What to work on —
A word-for-word reproduction of the data below is needed, with no pictures in it.

Dataset content —

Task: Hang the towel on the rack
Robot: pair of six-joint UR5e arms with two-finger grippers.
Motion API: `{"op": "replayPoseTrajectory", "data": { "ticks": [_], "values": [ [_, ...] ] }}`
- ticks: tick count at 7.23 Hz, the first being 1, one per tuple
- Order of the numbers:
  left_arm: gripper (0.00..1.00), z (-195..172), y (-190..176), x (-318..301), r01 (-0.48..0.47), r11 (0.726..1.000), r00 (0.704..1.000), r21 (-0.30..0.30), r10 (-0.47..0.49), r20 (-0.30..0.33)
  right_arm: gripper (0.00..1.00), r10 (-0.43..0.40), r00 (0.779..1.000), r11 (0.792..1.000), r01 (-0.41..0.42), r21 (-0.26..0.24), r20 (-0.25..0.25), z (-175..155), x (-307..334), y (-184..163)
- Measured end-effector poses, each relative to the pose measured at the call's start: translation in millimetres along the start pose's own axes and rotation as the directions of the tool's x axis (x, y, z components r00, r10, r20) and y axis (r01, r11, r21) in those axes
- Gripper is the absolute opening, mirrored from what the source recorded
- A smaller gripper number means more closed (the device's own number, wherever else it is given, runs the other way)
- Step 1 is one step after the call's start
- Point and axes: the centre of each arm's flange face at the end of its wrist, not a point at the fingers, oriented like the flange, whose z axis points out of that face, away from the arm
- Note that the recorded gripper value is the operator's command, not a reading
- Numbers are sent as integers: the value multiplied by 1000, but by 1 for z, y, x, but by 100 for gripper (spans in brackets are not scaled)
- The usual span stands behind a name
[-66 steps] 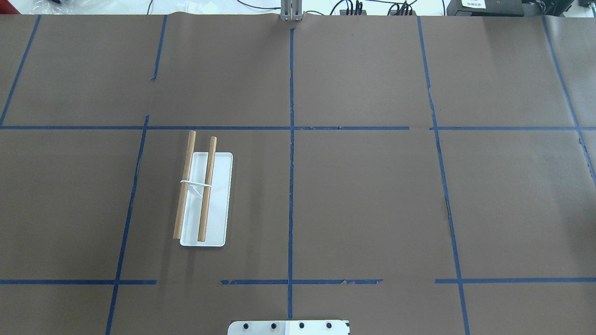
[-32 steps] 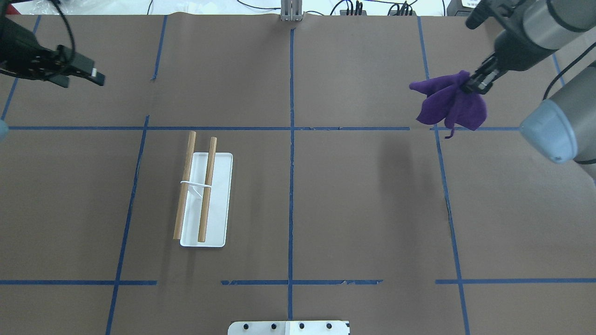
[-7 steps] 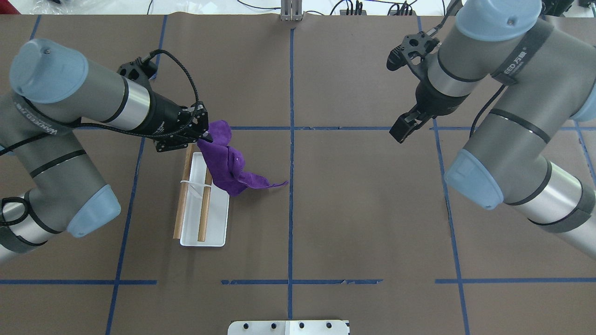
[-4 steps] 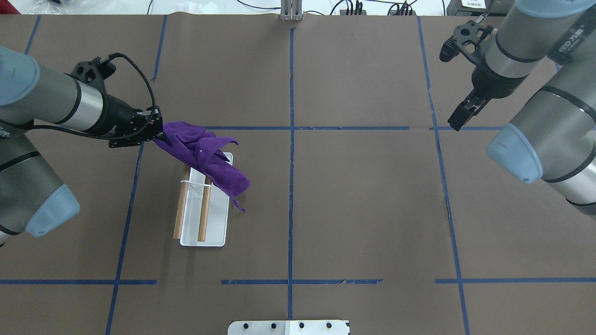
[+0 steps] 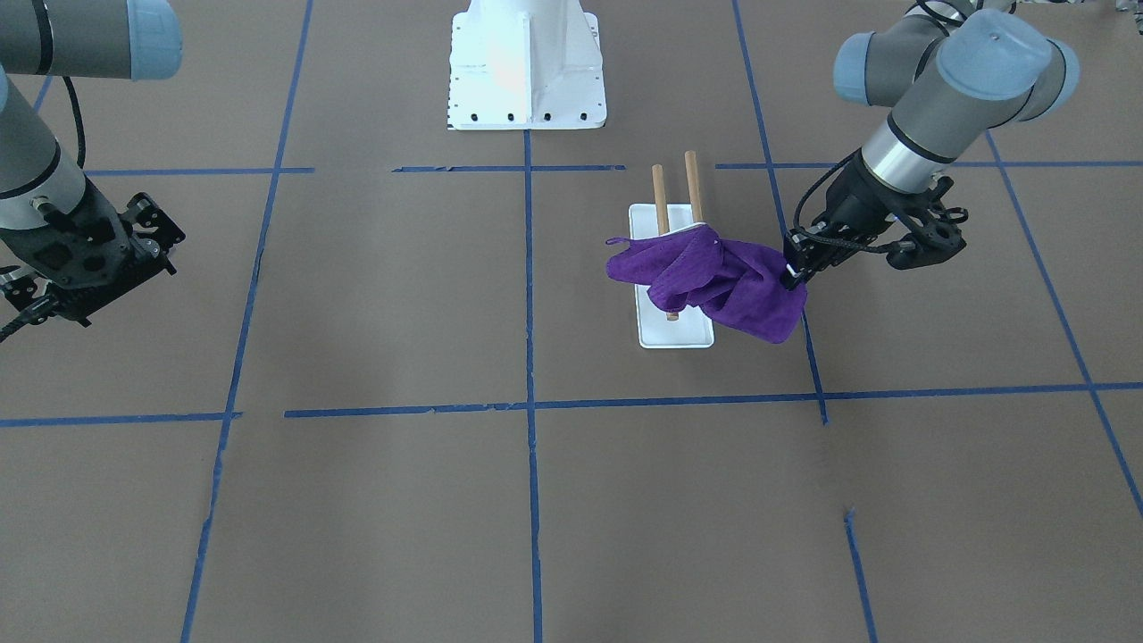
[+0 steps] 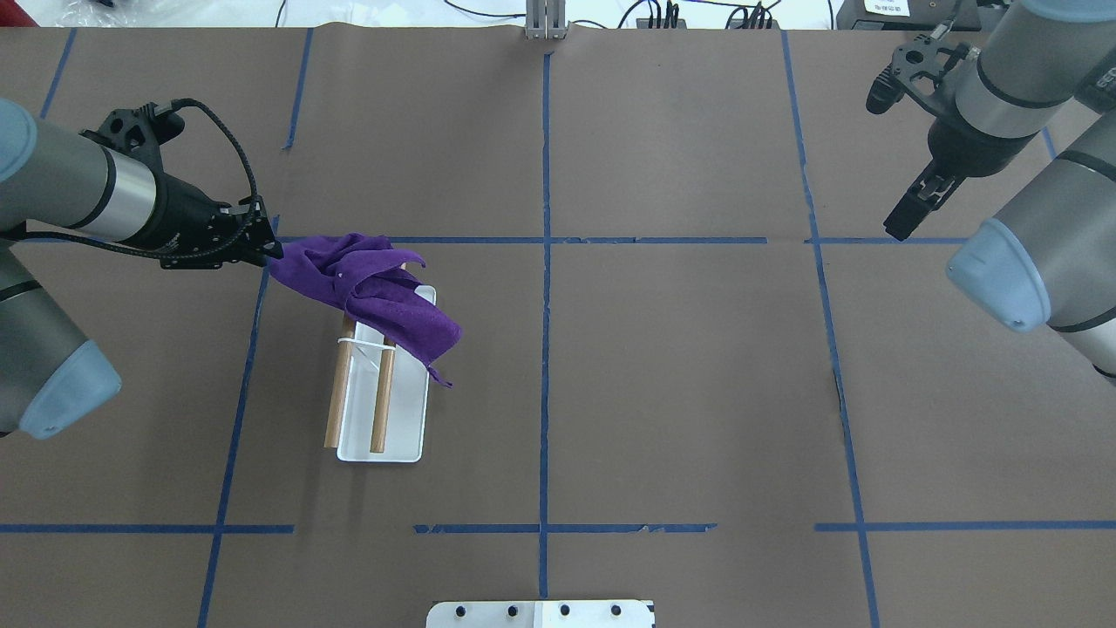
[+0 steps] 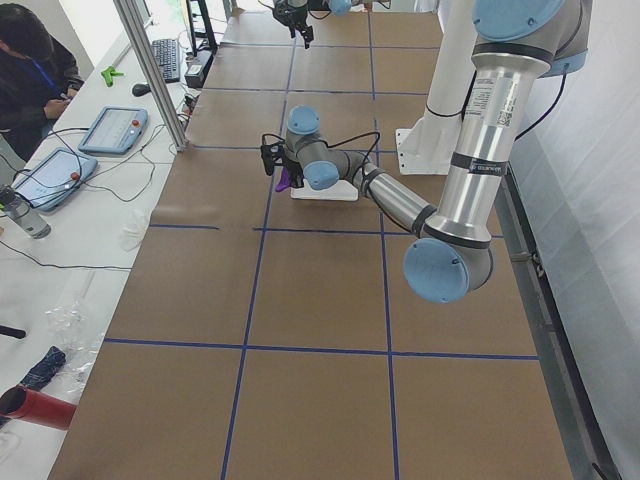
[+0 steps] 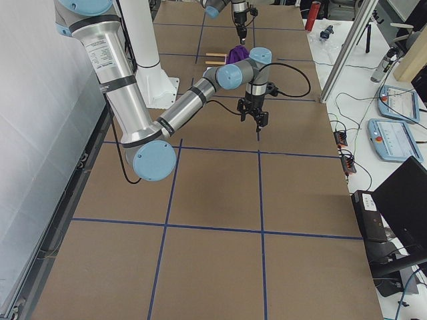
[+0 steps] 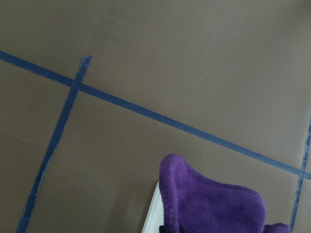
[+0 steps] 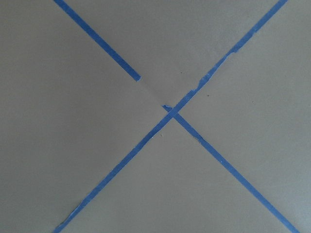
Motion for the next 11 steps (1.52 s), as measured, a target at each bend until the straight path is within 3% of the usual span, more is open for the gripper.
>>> {"op": "replayPoseTrajectory", "data": {
  "ticks": [2,3,4,5,7,8,9,10,11],
  "values": [
    [100,-1,-1,-4,-32,1000,999,1,32,3,100,31,999,1000,-31,-5,9,0,12,10],
    [100,-4,-4,-15,-91,996,996,4,91,15,100,82,996,997,-82,-9,35,0,32,27],
    [100,-10,-13,-36,-181,983,983,12,180,41,100,155,986,988,-154,-16,67,1,62,56],
    [100,-15,-24,-72,-308,951,948,8,307,89,100,238,968,971,-236,-29,79,4,97,98],
    [100,-32,-53,-161,-571,819,798,-56,570,194,100,366,928,930,-362,-62,71,16,158,189],
    [100,-50,-74,-207,-649,754,718,-101,651,245,100,399,914,916,-394,-74,75,26,185,236],
    [100,-74,-97,-254,-688,710,656,-149,697,289,100,427,898,904,-422,-67,101,43,211,282],
    [100,-99,-116,-296,-676,713,652,-185,696,300,100,450,883,893,-448,-48,133,67,232,320],
    [100,-123,-126,-330,-611,766,714,-203,643,278,100,468,871,883,-468,-37,149,89,245,343]
  ]
}}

Solution —
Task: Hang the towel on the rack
Robot: pair of six-joint UR5e arms with two-finger grippers.
Motion API: `{"op": "replayPoseTrajectory", "data": { "ticks": [_], "values": [ [_, ...] ] }}`
- ticks: tick count at 7.23 Hz, the first being 1, one per tuple
- Order of the numbers:
  left_arm: gripper (0.00..1.00), z (-195..172), y (-190..176), x (-318..301), r01 (-0.48..0.47), r11 (0.726..1.000), r00 (0.704..1.000), r21 (-0.30..0.30), r10 (-0.47..0.49), r20 (-0.30..0.33)
  right_arm: gripper (0.00..1.00), r10 (-0.43..0.40), r00 (0.779..1.000), r11 (0.792..1.000), r01 (-0.41..0.42), r21 (-0.26..0.24), r20 (-0.25..0.25), z (-175..155), x (-307..334), y (-184..163)
- Measured end-effector poses, each relative to the pose measured at the call's start: translation in millimetres along the start pose's own axes and rotation as the directions of the tool's x axis (x, y, z components r00, r10, r20) and y axis (r01, r11, r21) in those axes
- Gripper is the absolute opening, mirrored from what the source recorded
- A smaller gripper number means more closed (the device's own number, wherever else it is given, runs the other way)
- Step 1 is one step after the call's start
- Point and axes: the centre of each arm's flange face at the end of its wrist, not a point at the fingers, oriented like the flange, whose z axis points out of that face, away from the arm
- Note that the recorded gripper value is the operator's command, not a reading
- Numbers are sent as integers: the value multiplied by 1000, but by 1 for z, y, x, but by 100 for gripper (spans in brackets are not scaled)
- The usual span stands behind a name
[-66 steps] 
[-32 steps] 
[-7 steps] 
[-4 steps] 
[+0 steps] 
[+0 steps] 
[+0 steps] 
[+0 steps] 
[+0 steps] 
[+0 steps] 
Motion for the next 11 steps (1.52 s), as measured, a target at each bend until the straight path is within 3% of the usual span, more is open for the gripper.
>>> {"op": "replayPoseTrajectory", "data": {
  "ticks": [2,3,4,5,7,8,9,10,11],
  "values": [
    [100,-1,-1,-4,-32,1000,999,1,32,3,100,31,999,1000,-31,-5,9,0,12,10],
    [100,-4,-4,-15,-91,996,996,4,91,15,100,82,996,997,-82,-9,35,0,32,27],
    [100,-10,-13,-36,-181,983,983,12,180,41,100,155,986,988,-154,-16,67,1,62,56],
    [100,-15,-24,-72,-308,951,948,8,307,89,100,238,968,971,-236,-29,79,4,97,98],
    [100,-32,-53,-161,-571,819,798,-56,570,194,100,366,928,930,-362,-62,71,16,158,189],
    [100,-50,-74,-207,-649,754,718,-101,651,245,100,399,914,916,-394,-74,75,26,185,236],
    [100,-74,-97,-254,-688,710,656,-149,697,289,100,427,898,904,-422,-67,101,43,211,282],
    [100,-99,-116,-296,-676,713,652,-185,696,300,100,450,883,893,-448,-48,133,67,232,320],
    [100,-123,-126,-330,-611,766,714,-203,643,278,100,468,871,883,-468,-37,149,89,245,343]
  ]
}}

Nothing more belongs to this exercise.